** WORK INSTRUCTION **
If a line includes "string", copy it out of the entries.

** SOURCE DATA **
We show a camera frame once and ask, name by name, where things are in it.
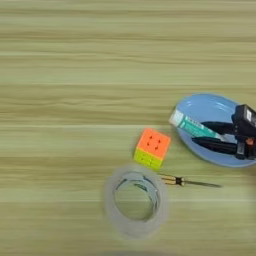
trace blue plate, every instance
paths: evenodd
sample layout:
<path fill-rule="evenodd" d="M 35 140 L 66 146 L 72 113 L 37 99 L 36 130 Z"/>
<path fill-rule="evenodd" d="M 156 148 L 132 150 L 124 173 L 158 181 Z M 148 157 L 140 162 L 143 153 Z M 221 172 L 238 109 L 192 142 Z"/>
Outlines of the blue plate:
<path fill-rule="evenodd" d="M 234 114 L 238 103 L 214 94 L 195 94 L 185 98 L 177 105 L 177 109 L 185 115 L 199 122 L 220 121 L 232 122 L 231 115 Z M 239 160 L 234 156 L 220 154 L 205 149 L 191 140 L 191 136 L 178 129 L 179 135 L 184 143 L 198 156 L 212 163 L 227 167 L 246 167 L 256 163 L 255 160 Z M 225 136 L 230 142 L 235 142 L 234 136 Z"/>

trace clear tape roll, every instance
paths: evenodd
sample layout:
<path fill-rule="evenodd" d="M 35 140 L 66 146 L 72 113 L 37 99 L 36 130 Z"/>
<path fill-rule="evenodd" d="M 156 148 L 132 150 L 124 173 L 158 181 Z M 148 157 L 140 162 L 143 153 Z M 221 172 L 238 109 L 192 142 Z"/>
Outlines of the clear tape roll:
<path fill-rule="evenodd" d="M 145 220 L 133 220 L 126 217 L 115 200 L 118 189 L 133 184 L 143 189 L 151 199 L 153 212 Z M 150 235 L 164 223 L 169 215 L 169 202 L 166 185 L 152 171 L 139 165 L 128 165 L 118 169 L 106 182 L 104 188 L 104 205 L 107 217 L 112 224 L 125 235 L 141 238 Z"/>

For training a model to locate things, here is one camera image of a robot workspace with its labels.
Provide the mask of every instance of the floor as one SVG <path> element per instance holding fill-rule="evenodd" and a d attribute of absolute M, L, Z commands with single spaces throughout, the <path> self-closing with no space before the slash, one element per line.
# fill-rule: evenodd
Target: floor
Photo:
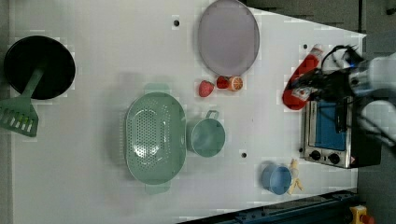
<path fill-rule="evenodd" d="M 351 31 L 378 34 L 395 30 L 396 15 L 386 15 L 386 9 L 396 7 L 396 0 L 362 0 L 361 21 L 359 0 L 240 0 L 249 7 L 261 8 L 309 21 L 325 23 Z M 0 69 L 7 51 L 8 0 L 0 0 Z M 0 99 L 7 97 L 0 73 Z M 0 131 L 0 223 L 12 223 L 10 219 L 9 152 L 7 135 Z M 378 166 L 359 170 L 358 191 L 367 202 L 369 213 L 377 223 L 394 223 L 396 220 L 396 158 L 388 150 L 382 150 L 382 162 Z"/>

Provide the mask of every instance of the tabletop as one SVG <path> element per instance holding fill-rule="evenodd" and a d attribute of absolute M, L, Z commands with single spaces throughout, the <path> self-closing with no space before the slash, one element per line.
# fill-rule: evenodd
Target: tabletop
<path fill-rule="evenodd" d="M 287 165 L 301 156 L 303 112 L 281 102 L 295 68 L 317 43 L 326 50 L 361 46 L 363 35 L 251 8 L 261 45 L 242 75 L 244 88 L 201 98 L 201 80 L 216 78 L 196 39 L 212 2 L 10 1 L 10 45 L 29 35 L 49 36 L 72 52 L 77 65 L 66 93 L 34 101 L 37 137 L 12 134 L 15 223 L 176 223 L 356 188 L 357 169 L 303 159 L 304 191 L 292 196 L 263 189 L 260 176 L 269 162 Z M 213 158 L 188 151 L 169 191 L 156 195 L 133 179 L 123 158 L 125 113 L 151 82 L 169 85 L 187 120 L 218 110 L 227 135 Z"/>

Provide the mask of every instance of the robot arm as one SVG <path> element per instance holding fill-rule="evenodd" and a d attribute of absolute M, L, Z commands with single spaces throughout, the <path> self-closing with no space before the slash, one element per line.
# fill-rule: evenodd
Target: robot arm
<path fill-rule="evenodd" d="M 356 110 L 360 126 L 388 146 L 396 147 L 396 53 L 364 60 L 349 46 L 344 59 L 350 67 L 331 72 L 316 69 L 294 81 L 293 88 L 311 87 L 310 100 L 341 103 L 349 96 L 361 101 Z"/>

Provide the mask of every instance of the small blue bowl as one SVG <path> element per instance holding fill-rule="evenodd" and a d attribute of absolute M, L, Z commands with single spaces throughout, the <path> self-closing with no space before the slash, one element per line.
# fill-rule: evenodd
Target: small blue bowl
<path fill-rule="evenodd" d="M 277 195 L 288 191 L 291 184 L 291 172 L 285 166 L 268 165 L 262 172 L 262 186 Z"/>

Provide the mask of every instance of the green colander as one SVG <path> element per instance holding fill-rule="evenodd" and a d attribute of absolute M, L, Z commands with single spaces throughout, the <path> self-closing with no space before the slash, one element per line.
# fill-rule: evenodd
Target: green colander
<path fill-rule="evenodd" d="M 146 184 L 147 193 L 169 189 L 186 159 L 185 139 L 184 109 L 168 93 L 150 92 L 131 105 L 125 159 L 134 178 Z"/>

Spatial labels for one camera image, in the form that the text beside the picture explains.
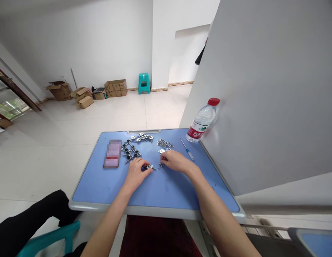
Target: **hand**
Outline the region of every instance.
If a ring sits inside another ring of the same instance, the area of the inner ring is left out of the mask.
[[[195,165],[181,153],[174,150],[163,152],[160,156],[160,161],[162,164],[166,165],[172,170],[180,171],[187,176],[191,172],[201,172],[197,165]]]
[[[127,188],[130,193],[133,193],[143,180],[153,171],[153,169],[142,171],[142,166],[146,165],[149,165],[149,162],[142,158],[135,158],[130,161],[128,175],[123,185],[123,187]]]

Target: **left hand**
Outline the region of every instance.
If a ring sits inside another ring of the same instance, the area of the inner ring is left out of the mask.
[[[153,171],[153,169],[142,171],[142,166],[146,165],[149,165],[149,162],[142,158],[135,158],[130,161],[128,175],[123,186],[131,193],[133,193],[143,180]]]

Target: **forearm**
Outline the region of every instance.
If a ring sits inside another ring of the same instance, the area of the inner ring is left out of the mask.
[[[104,217],[101,219],[96,230],[92,234],[81,257],[109,256],[116,232],[123,216],[125,208],[128,205],[132,192],[126,187],[122,187],[112,202]]]
[[[188,173],[198,196],[200,210],[222,256],[260,256],[200,170]]]

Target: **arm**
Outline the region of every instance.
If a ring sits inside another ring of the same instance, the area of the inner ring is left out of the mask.
[[[201,170],[176,151],[161,154],[161,163],[184,173],[197,192],[200,211],[221,256],[261,257]]]
[[[109,256],[113,241],[115,239],[120,220],[125,208],[128,205],[131,195],[143,182],[143,180],[153,171],[148,169],[142,172],[141,167],[149,165],[149,162],[141,158],[135,158],[130,162],[127,178],[112,202],[98,227],[92,234],[81,257]]]

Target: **cardboard box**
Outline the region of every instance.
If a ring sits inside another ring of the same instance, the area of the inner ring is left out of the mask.
[[[85,109],[93,103],[94,103],[93,98],[91,96],[86,96],[85,98],[81,99],[76,106],[78,108]]]
[[[47,86],[45,89],[49,90],[56,98],[56,100],[67,101],[72,99],[69,95],[71,93],[71,90],[69,89],[67,83],[63,81],[53,81],[49,83],[51,85]]]
[[[7,119],[0,119],[0,127],[6,129],[7,127],[13,125],[13,123]]]
[[[94,92],[92,92],[94,100],[103,100],[108,97],[105,88],[99,87]]]
[[[73,97],[73,99],[75,99],[76,103],[78,104],[79,101],[85,98],[86,96],[92,96],[92,93],[89,88],[80,87],[77,90],[70,93],[70,96]]]
[[[104,86],[108,97],[126,96],[128,92],[125,79],[107,81]]]

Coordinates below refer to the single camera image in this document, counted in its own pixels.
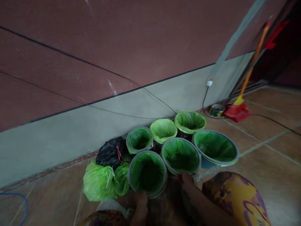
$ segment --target wall outlet
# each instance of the wall outlet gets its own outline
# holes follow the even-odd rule
[[[206,86],[212,86],[213,78],[208,78],[206,81]]]
[[[208,81],[207,86],[212,86],[213,81]]]

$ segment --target power plug
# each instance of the power plug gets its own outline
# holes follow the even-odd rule
[[[212,86],[212,83],[213,83],[213,81],[210,81],[210,80],[209,80],[209,81],[207,82],[207,86]]]

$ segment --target trash bin
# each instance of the trash bin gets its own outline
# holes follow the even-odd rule
[[[194,134],[206,127],[206,119],[195,111],[179,111],[175,117],[176,127],[187,134]]]
[[[193,143],[202,156],[202,168],[229,166],[239,159],[237,146],[222,133],[213,130],[199,131],[193,135]]]
[[[163,144],[170,138],[177,135],[178,129],[175,123],[170,119],[158,119],[150,125],[150,130],[154,135],[154,140]]]
[[[161,150],[161,156],[167,169],[174,175],[187,171],[195,174],[201,168],[201,155],[196,147],[184,138],[171,138]]]
[[[146,191],[150,199],[158,197],[167,183],[163,159],[153,151],[140,152],[129,166],[128,181],[134,192]]]
[[[126,137],[126,146],[131,154],[149,150],[153,147],[153,133],[147,127],[140,126],[131,130]]]

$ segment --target black garbage bag
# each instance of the black garbage bag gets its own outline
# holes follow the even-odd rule
[[[120,151],[121,157],[119,160],[118,149]],[[107,141],[98,151],[96,157],[96,164],[102,166],[111,166],[115,171],[120,165],[121,161],[127,161],[125,154],[127,152],[127,147],[125,139],[122,137],[117,137]]]

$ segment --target red string
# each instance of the red string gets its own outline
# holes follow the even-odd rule
[[[118,151],[118,158],[119,158],[119,161],[122,162],[122,163],[125,163],[125,158],[121,156],[121,153],[120,153],[120,151],[119,151],[119,147],[116,146],[116,148],[117,148],[117,151]]]

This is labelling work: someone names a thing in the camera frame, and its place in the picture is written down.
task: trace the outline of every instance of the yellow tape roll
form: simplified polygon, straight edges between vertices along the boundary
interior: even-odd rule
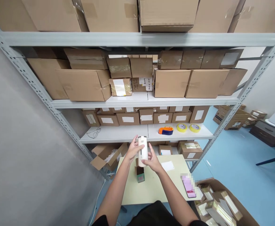
[[[190,124],[190,131],[199,132],[200,129],[201,129],[200,126],[198,126],[197,124]]]

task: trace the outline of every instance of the white cylindrical bottle
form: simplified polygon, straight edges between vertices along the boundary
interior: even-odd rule
[[[144,145],[144,148],[138,152],[138,166],[145,167],[147,165],[143,164],[142,159],[148,160],[148,146],[147,146],[147,137],[141,136],[138,137],[138,146]]]

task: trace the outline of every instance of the person
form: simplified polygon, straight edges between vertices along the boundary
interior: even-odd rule
[[[98,209],[93,226],[98,225],[116,225],[119,211],[122,205],[125,185],[129,174],[129,168],[136,154],[144,145],[138,146],[136,142],[137,135],[133,138],[128,151],[112,181],[108,191]],[[190,226],[207,226],[206,223],[198,220],[187,201],[180,194],[173,184],[172,180],[165,172],[158,161],[158,158],[149,143],[151,152],[148,153],[148,160],[142,160],[148,165],[159,177],[163,190],[166,194],[172,214],[165,208],[160,201],[156,201],[143,208],[135,217],[132,218],[128,226],[135,225],[190,225]]]

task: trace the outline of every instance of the gray wall
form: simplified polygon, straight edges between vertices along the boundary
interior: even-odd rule
[[[103,181],[0,51],[0,226],[86,225]]]

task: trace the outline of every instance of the table
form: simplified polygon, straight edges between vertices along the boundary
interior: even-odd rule
[[[201,199],[200,196],[197,195],[198,190],[195,186],[194,189],[196,193],[196,198],[188,198],[187,192],[183,186],[180,174],[189,174],[192,179],[191,173],[188,169],[188,166],[184,160],[183,155],[159,155],[157,156],[157,158],[161,163],[172,161],[175,169],[167,171],[167,174],[169,175],[169,177],[171,178],[171,180],[173,181],[173,183],[175,184],[175,186],[177,187],[177,189],[182,194],[185,200],[194,201]],[[120,158],[118,169],[123,159],[124,157]],[[122,205],[154,203],[157,200],[160,200],[161,202],[168,202],[157,174],[153,170],[151,170],[149,166],[146,166],[144,168],[145,181],[138,183],[135,175],[135,166],[136,164],[134,160],[130,166]]]

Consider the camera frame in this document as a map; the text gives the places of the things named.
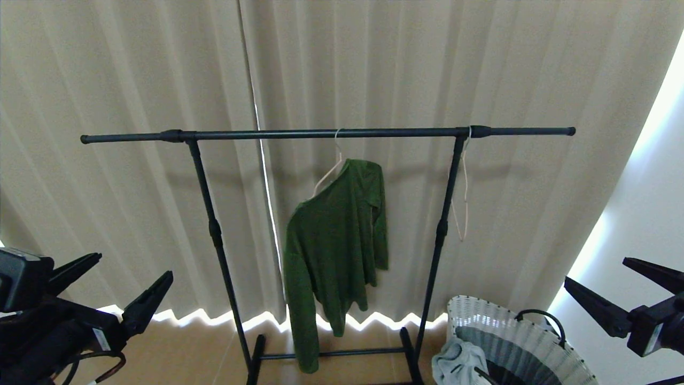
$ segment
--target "green sweater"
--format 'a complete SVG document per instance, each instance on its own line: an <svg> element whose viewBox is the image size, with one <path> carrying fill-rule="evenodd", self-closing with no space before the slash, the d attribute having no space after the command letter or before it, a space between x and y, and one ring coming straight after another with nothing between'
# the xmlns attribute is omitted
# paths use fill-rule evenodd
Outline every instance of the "green sweater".
<svg viewBox="0 0 684 385"><path fill-rule="evenodd" d="M295 355L305 373L318 370L314 296L335 336L352 302L368 309L366 284L387 270L384 183L379 164L347 160L338 177L301 203L287 224L283 274Z"/></svg>

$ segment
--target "brown tile floor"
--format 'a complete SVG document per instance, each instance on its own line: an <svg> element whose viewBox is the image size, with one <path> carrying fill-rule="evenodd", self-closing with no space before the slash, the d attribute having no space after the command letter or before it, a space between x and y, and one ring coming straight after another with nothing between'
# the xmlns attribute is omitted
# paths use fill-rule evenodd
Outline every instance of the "brown tile floor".
<svg viewBox="0 0 684 385"><path fill-rule="evenodd" d="M415 342L418 327L407 326ZM427 330L420 359L426 384L432 382L430 358L445 341L446 323ZM280 333L271 323L246 332L250 349L259 334L264 334L267 353L292 352L289 331ZM321 350L400 347L399 332L375 322L358 332L348 327L345 336L319 331ZM152 322L145 334L129 341L124 350L127 365L107 385L124 384L244 384L247 380L240 344L232 322L207 326L195 321L177 327L170 321ZM72 385L85 385L115 363L113 358L93 358L79 367ZM63 373L57 384L64 378ZM320 358L318 372L299 372L294 360L265 361L260 384L394 384L410 381L403 354Z"/></svg>

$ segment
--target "woven basket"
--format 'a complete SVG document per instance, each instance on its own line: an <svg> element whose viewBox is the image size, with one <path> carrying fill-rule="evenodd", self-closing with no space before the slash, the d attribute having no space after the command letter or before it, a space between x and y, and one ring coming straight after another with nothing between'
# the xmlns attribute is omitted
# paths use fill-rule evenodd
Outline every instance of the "woven basket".
<svg viewBox="0 0 684 385"><path fill-rule="evenodd" d="M596 376L564 338L522 319L523 313L538 310L521 312L516 319L516 313L506 308L462 295L452 298L447 309L447 332L484 350L490 376L499 385L598 384Z"/></svg>

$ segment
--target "curtain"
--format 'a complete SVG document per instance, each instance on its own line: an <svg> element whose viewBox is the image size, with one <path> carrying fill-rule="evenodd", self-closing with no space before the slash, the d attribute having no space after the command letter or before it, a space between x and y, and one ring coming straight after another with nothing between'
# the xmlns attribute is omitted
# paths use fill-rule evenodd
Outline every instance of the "curtain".
<svg viewBox="0 0 684 385"><path fill-rule="evenodd" d="M123 307L171 269L159 310L178 318L229 309L187 148L85 146L79 135L575 125L572 138L471 141L468 236L452 218L431 316L457 294L544 307L684 25L680 2L14 1L0 14L0 239L57 264L102 252L68 291L87 306ZM383 167L389 210L390 269L369 289L371 311L352 315L420 314L453 140L339 142ZM334 164L334 143L200 148L242 318L283 321L282 235ZM461 170L461 226L464 183Z"/></svg>

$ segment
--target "clothes rack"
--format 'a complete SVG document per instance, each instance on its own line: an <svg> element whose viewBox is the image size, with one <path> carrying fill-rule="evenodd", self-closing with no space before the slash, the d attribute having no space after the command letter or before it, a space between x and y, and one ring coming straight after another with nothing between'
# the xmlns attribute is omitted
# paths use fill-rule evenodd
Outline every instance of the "clothes rack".
<svg viewBox="0 0 684 385"><path fill-rule="evenodd" d="M425 302L423 304L423 314L421 316L421 324L416 338L416 345L413 347L411 339L408 335L408 330L403 327L399 331L399 337L402 342L401 347L386 347L377 349L353 349L321 352L321 357L331 356L355 356L364 354L381 354L381 353L404 353L406 357L406 364L408 365L409 374L411 376L411 384L422 384L421 373L418 368L418 358L421 353L423 344L423 337L425 335L425 322L427 322L430 311L430 301L432 299L432 291L434 290L435 278L437 276L437 268L442 253L442 247L448 231L449 209L451 207L451 196L456 184L456 173L458 171L458 164L463 150L465 140L470 136L471 138L484 138L487 136L518 136L518 135L565 135L572 136L575 134L574 127L501 127L492 128L483 125L472 125L468 127L452 127L452 128L403 128L403 129L299 129L299 130L268 130L268 131L183 131L179 129L172 129L164 132L149 133L149 134L114 134L114 135L82 135L81 142L88 143L102 143L102 142L140 142L140 141L154 141L160 140L164 142L181 143L184 142L190 149L190 155L195 165L197 178L202 191L202 198L204 199L205 208L207 209L207 216L209 218L209 235L211 236L216 255L221 267L226 292L228 293L228 300L231 304L233 316L235 317L235 326L237 328L237 335L244 355L245 364L248 370L247 385L256 385L259 378L259 369L261 362L264 360L282 360L295 358L294 354L264 354L266 344L266 337L259 334L256 338L254 351L250 355L250 349L245 338L245 332L242 327L240 313L235 298L235 290L233 288L233 281L231 279L231 272L228 269L228 261L226 253L223 248L223 240L221 237L221 226L216 219L211 195L209 194L209 185L207 184L207 175L205 173L204 165L202 164L202 156L199 140L243 140L243 139L301 139L301 138L334 138L337 133L337 138L407 138L407 137L437 137L437 136L453 136L453 156L451 158L451 166L449 168L449 177L447 180L447 190L444 196L444 203L442 206L442 213L437 224L436 238L434 252L432 254L432 263L430 265L430 274L427 279L427 288L425 290Z"/></svg>

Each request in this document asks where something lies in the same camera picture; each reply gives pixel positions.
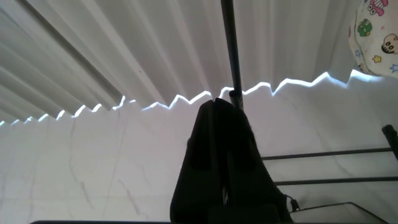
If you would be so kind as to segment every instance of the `pink cartoon character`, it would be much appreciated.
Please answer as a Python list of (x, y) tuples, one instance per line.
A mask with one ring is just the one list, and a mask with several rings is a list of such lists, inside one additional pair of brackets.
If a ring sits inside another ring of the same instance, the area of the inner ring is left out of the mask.
[(376, 13), (379, 16), (384, 14), (384, 7), (388, 5), (388, 0), (371, 0), (368, 5), (368, 11), (370, 15), (375, 15)]

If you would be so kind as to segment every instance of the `cartoon monkey face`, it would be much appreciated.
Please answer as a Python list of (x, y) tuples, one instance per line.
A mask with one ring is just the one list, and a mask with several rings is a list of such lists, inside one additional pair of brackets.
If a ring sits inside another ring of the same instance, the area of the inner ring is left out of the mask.
[(386, 54), (398, 54), (398, 36), (389, 34), (384, 38), (381, 50)]

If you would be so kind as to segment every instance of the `blue star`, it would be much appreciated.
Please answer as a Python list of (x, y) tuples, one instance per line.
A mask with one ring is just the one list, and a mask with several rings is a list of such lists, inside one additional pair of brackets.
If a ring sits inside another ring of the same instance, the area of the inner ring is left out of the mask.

** WRITTEN ANSWER **
$ segment --target red string
# each instance of the red string gets its own outline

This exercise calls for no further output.